# Activity
The answer must consist of every line below that holds the word "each".

# Dataset records
********************

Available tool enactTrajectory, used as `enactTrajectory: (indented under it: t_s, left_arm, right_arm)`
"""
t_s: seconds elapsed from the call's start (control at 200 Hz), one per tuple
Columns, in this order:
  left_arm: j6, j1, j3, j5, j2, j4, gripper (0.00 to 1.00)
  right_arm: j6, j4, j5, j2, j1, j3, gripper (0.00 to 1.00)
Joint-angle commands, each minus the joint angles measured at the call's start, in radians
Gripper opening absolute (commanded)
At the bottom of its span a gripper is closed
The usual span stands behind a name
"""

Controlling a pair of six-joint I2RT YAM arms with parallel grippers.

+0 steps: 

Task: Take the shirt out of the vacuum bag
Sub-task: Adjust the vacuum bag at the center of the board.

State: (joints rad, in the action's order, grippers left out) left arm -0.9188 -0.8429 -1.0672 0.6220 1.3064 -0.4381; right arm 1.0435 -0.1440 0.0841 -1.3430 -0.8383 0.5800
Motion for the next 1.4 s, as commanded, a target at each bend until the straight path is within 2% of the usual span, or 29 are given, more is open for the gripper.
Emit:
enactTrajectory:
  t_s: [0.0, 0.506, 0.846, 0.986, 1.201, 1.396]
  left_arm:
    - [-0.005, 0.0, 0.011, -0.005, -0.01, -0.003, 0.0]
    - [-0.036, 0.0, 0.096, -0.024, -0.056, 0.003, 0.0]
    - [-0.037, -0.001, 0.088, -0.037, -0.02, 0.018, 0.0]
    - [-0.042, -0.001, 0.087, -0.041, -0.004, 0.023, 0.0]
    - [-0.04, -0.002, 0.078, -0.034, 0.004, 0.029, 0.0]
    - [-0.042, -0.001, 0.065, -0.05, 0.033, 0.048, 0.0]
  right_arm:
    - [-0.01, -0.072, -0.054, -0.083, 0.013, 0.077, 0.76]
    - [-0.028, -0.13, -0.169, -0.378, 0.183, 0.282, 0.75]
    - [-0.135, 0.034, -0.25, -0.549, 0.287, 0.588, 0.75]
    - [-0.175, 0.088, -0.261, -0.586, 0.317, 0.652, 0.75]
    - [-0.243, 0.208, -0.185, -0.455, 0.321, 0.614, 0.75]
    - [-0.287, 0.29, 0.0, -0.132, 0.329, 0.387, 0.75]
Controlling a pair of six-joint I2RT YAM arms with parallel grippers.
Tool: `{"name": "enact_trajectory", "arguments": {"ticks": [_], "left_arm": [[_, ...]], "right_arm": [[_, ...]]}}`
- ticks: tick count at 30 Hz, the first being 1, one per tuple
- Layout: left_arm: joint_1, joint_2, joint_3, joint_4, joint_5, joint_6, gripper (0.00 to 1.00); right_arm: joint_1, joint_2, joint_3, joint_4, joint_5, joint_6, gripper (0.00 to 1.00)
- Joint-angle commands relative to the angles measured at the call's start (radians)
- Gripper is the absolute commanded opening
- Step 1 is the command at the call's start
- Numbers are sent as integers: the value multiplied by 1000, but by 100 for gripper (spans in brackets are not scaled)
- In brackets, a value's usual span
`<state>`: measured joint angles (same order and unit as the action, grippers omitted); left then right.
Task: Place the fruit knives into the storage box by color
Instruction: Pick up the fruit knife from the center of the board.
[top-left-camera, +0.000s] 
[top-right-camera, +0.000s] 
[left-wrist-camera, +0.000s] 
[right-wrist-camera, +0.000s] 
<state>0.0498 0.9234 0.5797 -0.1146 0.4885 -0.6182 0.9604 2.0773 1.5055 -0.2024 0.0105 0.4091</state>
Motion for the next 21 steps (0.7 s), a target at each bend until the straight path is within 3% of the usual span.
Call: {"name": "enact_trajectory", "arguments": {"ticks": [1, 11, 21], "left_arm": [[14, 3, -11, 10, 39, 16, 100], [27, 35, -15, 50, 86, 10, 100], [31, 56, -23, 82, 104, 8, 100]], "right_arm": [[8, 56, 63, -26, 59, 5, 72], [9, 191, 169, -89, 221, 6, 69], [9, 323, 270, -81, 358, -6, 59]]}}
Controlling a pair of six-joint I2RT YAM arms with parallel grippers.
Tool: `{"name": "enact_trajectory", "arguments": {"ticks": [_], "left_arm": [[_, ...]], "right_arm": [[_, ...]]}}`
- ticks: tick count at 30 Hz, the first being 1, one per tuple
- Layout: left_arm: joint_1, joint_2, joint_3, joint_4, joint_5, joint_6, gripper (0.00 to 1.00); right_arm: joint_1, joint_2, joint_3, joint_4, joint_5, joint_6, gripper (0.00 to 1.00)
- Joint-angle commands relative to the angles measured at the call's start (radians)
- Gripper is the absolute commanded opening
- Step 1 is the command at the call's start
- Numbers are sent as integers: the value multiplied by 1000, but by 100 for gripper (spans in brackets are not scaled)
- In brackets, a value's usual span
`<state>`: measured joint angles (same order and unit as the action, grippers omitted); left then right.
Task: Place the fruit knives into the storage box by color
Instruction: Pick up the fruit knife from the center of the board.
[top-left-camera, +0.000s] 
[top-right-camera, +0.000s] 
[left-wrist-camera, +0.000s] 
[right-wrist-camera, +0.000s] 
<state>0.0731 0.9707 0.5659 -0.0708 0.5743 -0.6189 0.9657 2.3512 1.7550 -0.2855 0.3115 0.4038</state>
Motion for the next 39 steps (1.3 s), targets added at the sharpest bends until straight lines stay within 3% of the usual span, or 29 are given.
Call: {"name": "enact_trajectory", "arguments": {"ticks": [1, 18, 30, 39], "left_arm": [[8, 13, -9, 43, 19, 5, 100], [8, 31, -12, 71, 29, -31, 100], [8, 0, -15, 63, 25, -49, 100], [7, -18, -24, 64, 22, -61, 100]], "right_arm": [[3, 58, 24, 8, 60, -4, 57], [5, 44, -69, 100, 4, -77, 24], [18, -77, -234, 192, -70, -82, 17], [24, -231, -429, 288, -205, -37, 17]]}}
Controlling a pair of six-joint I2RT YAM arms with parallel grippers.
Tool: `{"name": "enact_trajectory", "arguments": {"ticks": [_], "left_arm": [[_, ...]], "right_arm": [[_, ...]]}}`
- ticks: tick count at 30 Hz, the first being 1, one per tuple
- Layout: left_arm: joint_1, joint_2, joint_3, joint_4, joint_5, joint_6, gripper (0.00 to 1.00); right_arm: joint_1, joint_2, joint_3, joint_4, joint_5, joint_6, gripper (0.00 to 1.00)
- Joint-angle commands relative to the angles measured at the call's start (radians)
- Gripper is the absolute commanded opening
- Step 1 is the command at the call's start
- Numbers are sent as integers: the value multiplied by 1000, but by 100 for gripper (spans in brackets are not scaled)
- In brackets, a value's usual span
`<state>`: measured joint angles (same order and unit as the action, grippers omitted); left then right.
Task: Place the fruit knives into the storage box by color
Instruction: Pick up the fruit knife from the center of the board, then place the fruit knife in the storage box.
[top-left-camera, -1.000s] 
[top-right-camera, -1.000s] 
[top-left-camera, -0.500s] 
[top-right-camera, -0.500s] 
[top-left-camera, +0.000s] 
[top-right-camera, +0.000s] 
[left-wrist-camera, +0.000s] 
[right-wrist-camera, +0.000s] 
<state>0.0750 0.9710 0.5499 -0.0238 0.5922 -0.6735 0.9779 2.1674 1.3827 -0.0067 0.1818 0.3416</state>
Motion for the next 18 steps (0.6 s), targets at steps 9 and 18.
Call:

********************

# Task answer
Joint-angle commands, each minus the joint angles measured at the call's start, in radians
Motion for the next 1.4 s, as commanded, a target at each bend until the straight path is within 2% of the usual span, or 29 are given, more is open for the gripper.
Motion for the next 21 steps (0.7 s), a target at each bend until the straight path is within 3% of the usual span.

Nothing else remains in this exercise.